“Sii dolce e interessante” ma anche “Sii bella, fresca, sorridente” e ancora “Sii silenziosa”. Sono solo alcuni dei consigli suggeriti alle donne, in Spagna, tra gli anni ’30 e ’70 del ‘900, recuperati da un reale decalogo che ha ispirato la pièce “La moglie perfetta”.
Il monologo, scritto e interpretato da Giulia Trippetta, monteleonese d’origine con forti legami per il suo territorio, che come attrice professionista – già allieva di Anna Marchesini – andrà in scena dall’8 al 13 novembre al Teatro Basilica di Roma.
Uno spettacolo – prodotto da Fattore K – ironico, comico ma profondamente amaro, che si pone al di là di ogni parte ma che tocca temi come la maternità, l’emancipazione sessuale e la politica di rieducazione delle donne, che riapre questioni mai dimenticate e, senza voler dare risposte definitive, continua a porre domande. Alcune delle regole del decalogo originale, evidentemente scritte dagli uomini per le donne, ad orecchie moderne possono suonare ridicole.

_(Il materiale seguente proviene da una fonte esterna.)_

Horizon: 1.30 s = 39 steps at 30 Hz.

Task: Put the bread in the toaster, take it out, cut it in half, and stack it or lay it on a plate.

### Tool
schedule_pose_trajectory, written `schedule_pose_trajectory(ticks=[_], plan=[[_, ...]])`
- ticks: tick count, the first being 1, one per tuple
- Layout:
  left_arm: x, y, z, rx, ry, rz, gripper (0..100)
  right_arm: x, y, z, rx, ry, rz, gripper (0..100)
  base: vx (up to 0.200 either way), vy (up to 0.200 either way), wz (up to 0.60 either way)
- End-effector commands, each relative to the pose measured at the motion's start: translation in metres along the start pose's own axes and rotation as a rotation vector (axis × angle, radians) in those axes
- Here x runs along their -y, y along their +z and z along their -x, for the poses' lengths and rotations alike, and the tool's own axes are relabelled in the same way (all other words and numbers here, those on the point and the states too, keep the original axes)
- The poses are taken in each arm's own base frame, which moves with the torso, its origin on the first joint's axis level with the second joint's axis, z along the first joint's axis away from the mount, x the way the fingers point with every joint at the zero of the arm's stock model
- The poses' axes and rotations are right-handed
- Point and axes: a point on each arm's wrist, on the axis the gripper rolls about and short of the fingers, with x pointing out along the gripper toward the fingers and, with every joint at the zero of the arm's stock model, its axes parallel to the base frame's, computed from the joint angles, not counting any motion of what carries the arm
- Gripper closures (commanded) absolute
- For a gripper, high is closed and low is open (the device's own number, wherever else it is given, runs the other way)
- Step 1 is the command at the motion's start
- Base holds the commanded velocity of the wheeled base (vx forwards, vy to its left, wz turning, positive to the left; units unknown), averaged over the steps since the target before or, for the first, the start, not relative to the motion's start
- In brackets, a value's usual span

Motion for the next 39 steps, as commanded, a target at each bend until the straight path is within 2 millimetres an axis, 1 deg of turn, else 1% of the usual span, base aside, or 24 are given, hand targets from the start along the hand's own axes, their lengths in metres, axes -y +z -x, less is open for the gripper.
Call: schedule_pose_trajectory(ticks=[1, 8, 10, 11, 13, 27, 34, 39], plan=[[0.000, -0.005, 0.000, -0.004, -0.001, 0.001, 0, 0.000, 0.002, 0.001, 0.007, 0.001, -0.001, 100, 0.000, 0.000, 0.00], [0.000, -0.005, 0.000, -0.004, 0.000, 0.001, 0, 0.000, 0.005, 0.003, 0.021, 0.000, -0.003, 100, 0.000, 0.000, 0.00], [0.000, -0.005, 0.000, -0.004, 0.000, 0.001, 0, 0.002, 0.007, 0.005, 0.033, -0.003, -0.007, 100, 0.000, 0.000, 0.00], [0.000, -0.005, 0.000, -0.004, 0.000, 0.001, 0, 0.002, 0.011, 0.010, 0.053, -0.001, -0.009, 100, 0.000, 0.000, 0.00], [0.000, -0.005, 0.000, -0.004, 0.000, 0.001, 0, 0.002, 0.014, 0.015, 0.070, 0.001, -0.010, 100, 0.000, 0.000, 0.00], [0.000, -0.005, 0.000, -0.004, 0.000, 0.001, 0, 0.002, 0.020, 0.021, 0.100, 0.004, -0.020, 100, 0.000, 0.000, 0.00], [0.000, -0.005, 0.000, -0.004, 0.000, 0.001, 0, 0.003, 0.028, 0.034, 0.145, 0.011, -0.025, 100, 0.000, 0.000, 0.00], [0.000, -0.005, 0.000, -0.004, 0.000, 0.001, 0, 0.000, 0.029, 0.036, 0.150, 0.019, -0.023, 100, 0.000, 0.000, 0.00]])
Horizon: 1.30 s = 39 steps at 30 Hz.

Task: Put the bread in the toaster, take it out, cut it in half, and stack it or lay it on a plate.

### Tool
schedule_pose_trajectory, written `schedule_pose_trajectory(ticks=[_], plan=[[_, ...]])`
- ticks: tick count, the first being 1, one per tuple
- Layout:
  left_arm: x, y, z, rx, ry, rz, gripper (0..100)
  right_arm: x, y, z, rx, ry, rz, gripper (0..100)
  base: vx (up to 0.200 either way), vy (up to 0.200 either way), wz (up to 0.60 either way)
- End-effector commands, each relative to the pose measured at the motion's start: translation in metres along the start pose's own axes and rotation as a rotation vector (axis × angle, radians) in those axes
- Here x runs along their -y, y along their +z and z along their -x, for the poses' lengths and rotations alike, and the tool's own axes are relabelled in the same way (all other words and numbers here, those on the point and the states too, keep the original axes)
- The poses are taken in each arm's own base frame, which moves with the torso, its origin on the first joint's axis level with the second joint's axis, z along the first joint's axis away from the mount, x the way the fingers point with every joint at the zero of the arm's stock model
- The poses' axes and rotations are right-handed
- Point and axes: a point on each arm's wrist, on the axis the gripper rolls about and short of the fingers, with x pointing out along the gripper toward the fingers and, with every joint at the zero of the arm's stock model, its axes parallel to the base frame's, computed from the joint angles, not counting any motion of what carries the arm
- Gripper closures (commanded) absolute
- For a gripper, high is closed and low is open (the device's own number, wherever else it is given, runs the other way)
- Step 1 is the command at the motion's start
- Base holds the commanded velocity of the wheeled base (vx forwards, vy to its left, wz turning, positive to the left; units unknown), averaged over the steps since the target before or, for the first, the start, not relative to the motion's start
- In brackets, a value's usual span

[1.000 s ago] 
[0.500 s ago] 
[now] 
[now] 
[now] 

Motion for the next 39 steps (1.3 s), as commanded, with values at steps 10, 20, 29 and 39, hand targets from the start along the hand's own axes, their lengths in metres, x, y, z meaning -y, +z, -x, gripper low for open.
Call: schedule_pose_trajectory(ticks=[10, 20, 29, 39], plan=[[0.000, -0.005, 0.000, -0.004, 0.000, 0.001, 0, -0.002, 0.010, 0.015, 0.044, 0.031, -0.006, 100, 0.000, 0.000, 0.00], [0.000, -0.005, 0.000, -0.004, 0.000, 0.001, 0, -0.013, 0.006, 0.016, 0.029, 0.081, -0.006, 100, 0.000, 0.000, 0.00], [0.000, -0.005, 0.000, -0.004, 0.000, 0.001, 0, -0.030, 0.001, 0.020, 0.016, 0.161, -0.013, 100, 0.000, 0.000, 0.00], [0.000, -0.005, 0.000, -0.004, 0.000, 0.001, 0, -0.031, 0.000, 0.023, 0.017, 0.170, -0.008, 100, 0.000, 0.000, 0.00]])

Altre, probabilmente, sono state introiettate nel corso degli anni. Altre ancora manifestano tutta la loro modernità.
In fase di stesura del testo, Giulia Trippetta ha intervistato sull’argomento donne tra i 30/40 anni e tra i 50/60 anni parlando di condizione femminile, rivoluzione femminista e soprattutto di possibilità e libertà di scelta. Quanto è difficile coniugare vita privata e sfera lavorativa? Aspettative della società e reali aspirazioni? Di fronte a temi così complessi è l’ironia che consente una riflessione più consapevole.
“Ci sarà una vera parità di genere – afferma l’attrice e regista – quando si affronterà la questione non riferendoci agli uomini o alle donne, ma alle persone e non in termini di uguaglianza, ma di diversità. Le donne sono diverse dagli uomini, ma devono essere messe in condizione di avere le stesse opportunità. Questo è un tema a me caro, che ritorna nella mia creazione artistica e che, anche questa volta, affronterò in chiave ironica. L’ironia a volte permette una maggiore libertà di espressione e regala spunti di riflessione che, una volta finito lo spettacolo, ognuno porta via con sé”.